• _Material for this exercise_:
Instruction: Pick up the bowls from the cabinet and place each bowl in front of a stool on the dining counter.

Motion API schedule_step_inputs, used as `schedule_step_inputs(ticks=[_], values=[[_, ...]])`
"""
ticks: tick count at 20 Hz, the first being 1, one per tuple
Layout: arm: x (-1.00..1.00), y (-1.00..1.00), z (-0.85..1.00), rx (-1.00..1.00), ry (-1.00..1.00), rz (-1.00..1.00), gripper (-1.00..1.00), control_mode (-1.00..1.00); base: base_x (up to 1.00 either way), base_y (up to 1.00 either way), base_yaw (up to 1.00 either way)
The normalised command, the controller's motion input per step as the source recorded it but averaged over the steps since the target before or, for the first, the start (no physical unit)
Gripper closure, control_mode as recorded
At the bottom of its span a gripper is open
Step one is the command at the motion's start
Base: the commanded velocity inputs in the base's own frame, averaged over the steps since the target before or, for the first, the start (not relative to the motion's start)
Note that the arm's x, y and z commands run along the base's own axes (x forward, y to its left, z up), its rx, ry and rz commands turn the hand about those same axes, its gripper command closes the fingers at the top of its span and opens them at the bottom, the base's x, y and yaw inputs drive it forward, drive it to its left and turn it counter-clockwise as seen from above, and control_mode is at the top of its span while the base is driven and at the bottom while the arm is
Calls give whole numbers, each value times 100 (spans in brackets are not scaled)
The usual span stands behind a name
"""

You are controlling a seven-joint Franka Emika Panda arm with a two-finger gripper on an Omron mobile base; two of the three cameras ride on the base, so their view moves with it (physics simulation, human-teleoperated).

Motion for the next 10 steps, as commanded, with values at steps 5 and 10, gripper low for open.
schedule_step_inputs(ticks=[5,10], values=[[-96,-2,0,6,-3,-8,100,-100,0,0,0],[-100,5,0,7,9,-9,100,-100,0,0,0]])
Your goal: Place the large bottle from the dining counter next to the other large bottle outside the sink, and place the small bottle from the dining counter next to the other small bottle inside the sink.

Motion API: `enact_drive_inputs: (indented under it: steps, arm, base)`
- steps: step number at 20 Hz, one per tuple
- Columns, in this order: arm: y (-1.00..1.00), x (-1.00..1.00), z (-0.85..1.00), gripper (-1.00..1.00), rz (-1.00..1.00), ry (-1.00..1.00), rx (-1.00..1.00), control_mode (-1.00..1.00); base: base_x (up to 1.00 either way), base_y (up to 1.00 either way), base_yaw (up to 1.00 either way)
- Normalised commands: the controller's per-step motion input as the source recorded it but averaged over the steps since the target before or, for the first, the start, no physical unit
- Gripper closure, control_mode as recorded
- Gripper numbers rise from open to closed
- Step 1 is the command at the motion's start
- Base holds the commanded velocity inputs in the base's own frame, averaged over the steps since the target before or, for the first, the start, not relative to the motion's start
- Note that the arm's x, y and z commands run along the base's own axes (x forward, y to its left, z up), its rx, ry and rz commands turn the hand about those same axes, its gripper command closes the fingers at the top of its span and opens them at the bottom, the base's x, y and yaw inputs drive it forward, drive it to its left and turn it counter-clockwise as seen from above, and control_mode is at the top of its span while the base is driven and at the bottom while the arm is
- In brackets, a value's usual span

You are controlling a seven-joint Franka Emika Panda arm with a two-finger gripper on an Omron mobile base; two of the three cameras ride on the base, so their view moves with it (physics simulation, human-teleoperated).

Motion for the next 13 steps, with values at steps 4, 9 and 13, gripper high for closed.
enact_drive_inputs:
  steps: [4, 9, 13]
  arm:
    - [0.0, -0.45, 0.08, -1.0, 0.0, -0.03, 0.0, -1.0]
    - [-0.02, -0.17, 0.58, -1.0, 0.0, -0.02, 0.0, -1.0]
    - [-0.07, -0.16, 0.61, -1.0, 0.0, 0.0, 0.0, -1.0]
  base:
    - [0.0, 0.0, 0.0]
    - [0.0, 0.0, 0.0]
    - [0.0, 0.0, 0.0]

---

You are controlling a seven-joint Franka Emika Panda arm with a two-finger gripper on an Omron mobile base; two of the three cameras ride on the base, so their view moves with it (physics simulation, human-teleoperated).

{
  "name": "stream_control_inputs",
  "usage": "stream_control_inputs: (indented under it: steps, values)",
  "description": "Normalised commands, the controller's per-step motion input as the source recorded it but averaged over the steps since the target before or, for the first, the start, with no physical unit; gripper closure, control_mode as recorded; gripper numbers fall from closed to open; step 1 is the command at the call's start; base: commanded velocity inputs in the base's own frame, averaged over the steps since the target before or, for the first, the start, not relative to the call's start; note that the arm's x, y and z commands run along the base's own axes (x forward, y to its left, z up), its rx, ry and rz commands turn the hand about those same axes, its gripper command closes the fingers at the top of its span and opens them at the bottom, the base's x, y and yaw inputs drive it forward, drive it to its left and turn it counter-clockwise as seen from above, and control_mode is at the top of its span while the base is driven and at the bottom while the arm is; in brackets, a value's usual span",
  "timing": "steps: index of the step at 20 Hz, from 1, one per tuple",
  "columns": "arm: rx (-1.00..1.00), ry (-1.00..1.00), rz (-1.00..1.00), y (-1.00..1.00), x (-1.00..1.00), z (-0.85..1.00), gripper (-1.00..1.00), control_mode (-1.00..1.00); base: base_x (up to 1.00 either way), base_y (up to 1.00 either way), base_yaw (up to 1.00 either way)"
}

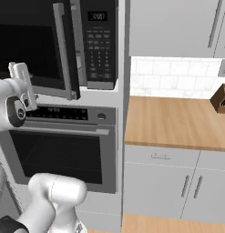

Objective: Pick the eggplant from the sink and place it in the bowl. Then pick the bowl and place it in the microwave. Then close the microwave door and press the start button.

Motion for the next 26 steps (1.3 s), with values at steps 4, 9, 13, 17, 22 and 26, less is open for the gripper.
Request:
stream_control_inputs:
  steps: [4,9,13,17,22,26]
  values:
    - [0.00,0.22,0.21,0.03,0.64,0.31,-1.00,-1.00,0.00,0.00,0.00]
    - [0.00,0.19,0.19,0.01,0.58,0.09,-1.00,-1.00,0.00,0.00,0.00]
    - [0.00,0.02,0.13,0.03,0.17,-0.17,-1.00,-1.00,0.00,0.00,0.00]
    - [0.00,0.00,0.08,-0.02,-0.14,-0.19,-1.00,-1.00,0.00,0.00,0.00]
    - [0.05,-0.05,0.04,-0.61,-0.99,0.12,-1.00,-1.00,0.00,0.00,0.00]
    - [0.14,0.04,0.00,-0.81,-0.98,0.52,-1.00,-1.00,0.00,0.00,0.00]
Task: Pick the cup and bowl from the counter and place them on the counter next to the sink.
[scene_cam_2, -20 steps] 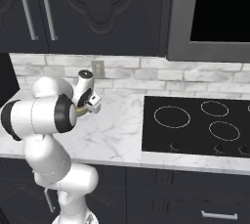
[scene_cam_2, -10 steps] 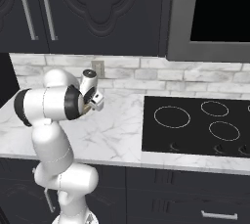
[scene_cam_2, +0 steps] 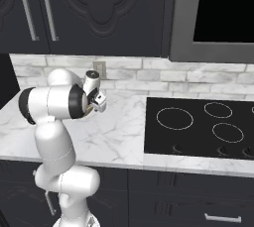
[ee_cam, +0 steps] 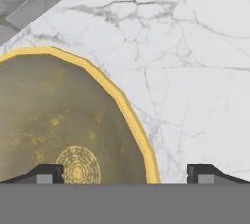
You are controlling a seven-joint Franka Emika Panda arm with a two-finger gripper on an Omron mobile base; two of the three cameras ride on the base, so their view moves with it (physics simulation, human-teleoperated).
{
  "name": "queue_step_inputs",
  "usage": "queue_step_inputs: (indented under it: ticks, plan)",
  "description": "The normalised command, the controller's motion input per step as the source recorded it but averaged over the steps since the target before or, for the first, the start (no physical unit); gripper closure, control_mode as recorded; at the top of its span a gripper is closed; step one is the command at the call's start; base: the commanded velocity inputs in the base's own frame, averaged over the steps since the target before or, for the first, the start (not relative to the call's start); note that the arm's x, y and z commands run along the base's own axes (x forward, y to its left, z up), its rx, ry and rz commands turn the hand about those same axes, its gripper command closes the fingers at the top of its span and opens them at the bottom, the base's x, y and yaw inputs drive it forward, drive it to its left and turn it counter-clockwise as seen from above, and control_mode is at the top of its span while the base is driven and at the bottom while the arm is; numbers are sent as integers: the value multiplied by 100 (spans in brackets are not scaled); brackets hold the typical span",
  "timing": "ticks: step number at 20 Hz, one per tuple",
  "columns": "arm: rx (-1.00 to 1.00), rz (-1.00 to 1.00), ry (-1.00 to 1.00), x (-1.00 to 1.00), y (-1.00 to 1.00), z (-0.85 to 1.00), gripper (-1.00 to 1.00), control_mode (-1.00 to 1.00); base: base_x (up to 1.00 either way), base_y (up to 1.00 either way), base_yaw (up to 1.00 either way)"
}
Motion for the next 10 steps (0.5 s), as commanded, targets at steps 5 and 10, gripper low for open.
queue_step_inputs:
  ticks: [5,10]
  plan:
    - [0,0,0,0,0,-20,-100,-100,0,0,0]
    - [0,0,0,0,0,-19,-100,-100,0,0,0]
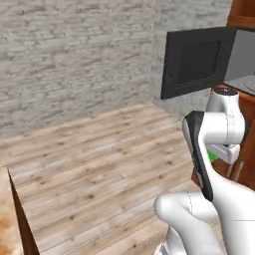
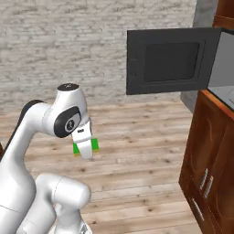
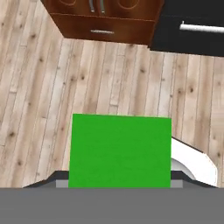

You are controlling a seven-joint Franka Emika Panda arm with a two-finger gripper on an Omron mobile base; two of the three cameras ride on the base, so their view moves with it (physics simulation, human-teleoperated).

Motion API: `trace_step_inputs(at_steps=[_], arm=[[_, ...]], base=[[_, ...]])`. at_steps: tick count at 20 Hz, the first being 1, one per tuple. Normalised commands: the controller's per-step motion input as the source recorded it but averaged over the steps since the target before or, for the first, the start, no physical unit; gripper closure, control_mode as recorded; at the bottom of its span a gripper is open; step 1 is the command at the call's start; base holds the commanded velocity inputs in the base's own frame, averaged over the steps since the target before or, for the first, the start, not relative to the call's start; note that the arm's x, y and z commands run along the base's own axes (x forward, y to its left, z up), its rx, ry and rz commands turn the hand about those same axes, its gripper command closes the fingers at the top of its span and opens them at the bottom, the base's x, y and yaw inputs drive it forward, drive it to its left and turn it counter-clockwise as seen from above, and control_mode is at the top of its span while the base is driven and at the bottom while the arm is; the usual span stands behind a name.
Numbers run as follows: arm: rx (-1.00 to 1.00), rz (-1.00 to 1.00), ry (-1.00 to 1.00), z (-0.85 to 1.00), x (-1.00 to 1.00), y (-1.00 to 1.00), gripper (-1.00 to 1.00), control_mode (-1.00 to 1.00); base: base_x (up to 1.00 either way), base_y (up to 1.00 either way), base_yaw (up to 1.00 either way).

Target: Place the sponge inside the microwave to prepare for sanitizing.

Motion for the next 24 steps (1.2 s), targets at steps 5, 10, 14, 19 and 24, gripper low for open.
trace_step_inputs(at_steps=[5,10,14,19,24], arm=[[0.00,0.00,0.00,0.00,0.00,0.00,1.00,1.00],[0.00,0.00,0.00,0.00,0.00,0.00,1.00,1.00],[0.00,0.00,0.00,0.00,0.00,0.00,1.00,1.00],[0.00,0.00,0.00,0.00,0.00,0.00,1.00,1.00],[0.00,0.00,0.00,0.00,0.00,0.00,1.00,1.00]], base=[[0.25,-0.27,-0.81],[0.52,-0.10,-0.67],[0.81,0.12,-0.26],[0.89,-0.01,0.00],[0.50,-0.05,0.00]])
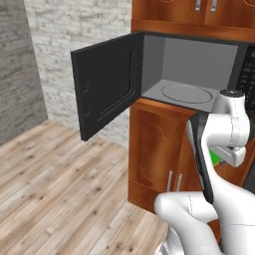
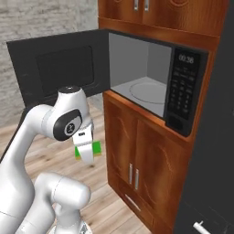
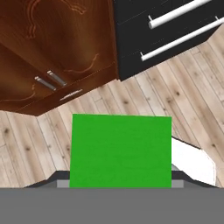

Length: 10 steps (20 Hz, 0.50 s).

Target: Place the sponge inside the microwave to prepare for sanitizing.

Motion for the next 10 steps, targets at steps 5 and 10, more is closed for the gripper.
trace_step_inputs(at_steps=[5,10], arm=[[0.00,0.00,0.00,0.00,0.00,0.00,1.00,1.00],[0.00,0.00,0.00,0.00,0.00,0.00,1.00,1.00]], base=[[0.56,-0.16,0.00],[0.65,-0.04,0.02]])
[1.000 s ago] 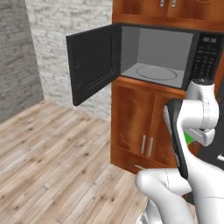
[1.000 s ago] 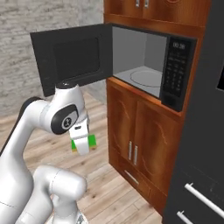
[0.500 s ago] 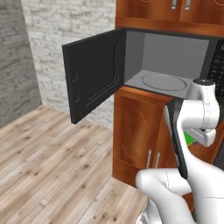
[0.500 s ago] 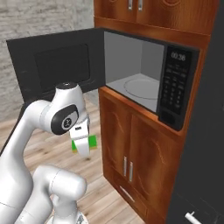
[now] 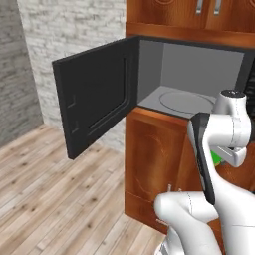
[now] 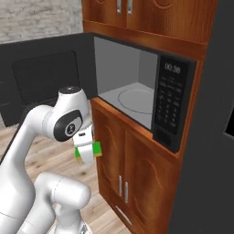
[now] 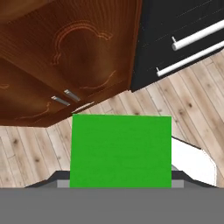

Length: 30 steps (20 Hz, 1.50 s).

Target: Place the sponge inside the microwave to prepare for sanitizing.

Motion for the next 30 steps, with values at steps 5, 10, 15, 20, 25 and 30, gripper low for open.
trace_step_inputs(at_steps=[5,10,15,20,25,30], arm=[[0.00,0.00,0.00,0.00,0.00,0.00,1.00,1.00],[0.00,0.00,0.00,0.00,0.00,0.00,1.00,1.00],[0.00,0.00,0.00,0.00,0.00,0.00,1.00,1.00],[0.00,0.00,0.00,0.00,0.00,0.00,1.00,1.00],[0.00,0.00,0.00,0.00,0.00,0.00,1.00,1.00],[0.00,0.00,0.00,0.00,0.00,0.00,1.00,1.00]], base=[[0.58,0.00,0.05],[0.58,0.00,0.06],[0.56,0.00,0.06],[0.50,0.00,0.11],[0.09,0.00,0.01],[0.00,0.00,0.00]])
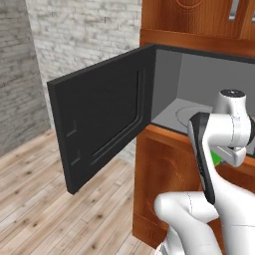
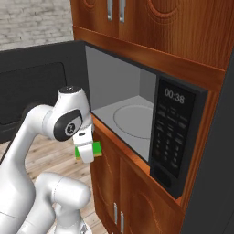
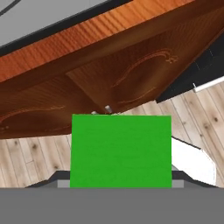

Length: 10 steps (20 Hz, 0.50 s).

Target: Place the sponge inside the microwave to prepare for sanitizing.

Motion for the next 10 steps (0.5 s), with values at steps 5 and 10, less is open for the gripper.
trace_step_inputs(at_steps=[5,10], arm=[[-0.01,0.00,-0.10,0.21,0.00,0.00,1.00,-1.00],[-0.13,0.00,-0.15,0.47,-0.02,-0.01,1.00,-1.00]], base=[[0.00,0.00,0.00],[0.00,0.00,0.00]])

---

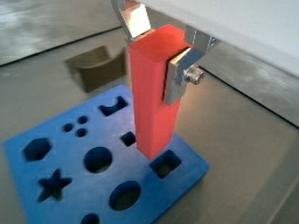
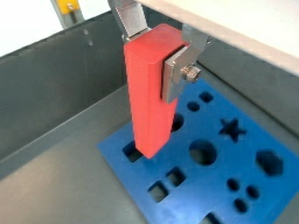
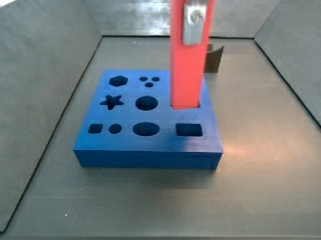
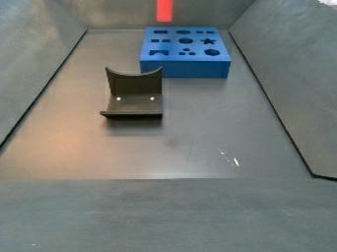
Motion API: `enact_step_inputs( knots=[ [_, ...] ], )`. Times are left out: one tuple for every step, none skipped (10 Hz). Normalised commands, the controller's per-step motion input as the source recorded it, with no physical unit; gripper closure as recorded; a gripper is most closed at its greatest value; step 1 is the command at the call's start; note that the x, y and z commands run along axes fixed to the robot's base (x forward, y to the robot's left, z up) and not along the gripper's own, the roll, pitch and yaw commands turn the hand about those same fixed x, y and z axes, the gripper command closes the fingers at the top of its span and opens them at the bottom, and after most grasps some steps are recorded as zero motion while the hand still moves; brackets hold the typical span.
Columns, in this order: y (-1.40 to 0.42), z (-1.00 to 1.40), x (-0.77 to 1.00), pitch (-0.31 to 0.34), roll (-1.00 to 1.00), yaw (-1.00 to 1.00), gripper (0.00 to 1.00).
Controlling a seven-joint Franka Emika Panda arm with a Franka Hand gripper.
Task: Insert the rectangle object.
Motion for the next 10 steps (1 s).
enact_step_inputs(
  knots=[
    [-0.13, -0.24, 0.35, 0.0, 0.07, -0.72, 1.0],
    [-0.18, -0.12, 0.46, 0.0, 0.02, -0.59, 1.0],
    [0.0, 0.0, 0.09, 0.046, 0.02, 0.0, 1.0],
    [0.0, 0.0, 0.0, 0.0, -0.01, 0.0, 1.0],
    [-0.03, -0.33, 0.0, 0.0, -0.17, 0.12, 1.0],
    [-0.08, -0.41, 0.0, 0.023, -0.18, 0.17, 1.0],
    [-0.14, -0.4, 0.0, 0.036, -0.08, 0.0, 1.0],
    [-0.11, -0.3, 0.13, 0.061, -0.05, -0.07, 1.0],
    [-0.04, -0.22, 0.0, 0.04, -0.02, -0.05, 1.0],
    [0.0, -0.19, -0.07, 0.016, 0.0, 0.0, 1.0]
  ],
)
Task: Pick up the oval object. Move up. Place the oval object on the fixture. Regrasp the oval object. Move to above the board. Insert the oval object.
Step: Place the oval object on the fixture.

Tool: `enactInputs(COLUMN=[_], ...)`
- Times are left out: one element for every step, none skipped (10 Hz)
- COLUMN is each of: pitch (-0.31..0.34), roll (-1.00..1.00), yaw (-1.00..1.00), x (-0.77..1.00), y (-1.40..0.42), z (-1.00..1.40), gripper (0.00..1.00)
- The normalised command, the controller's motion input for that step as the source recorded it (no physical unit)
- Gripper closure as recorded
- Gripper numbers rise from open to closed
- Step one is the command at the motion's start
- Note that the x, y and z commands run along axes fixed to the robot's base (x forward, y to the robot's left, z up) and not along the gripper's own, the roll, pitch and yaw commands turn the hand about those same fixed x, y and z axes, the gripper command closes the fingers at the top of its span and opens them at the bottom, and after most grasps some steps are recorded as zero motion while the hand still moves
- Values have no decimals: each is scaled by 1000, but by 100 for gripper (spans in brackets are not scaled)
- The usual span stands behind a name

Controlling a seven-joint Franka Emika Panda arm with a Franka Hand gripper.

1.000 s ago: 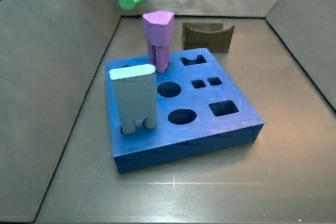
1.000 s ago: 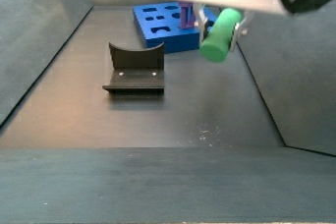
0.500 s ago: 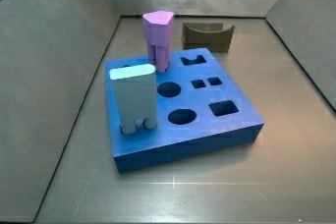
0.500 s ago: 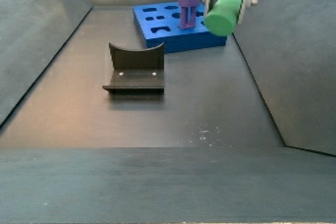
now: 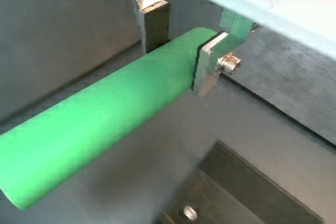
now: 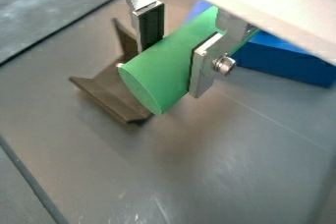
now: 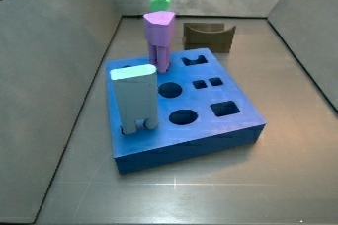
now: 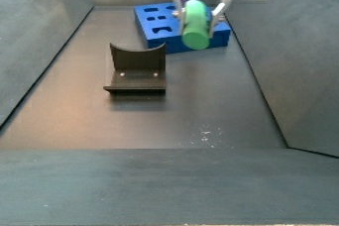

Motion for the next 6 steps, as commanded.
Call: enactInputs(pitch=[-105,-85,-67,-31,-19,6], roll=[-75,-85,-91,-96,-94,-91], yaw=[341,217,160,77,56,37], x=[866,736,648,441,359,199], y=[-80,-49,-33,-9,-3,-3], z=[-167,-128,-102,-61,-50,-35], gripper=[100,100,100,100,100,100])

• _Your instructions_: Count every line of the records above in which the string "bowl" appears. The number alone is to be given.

• _Written response_: 3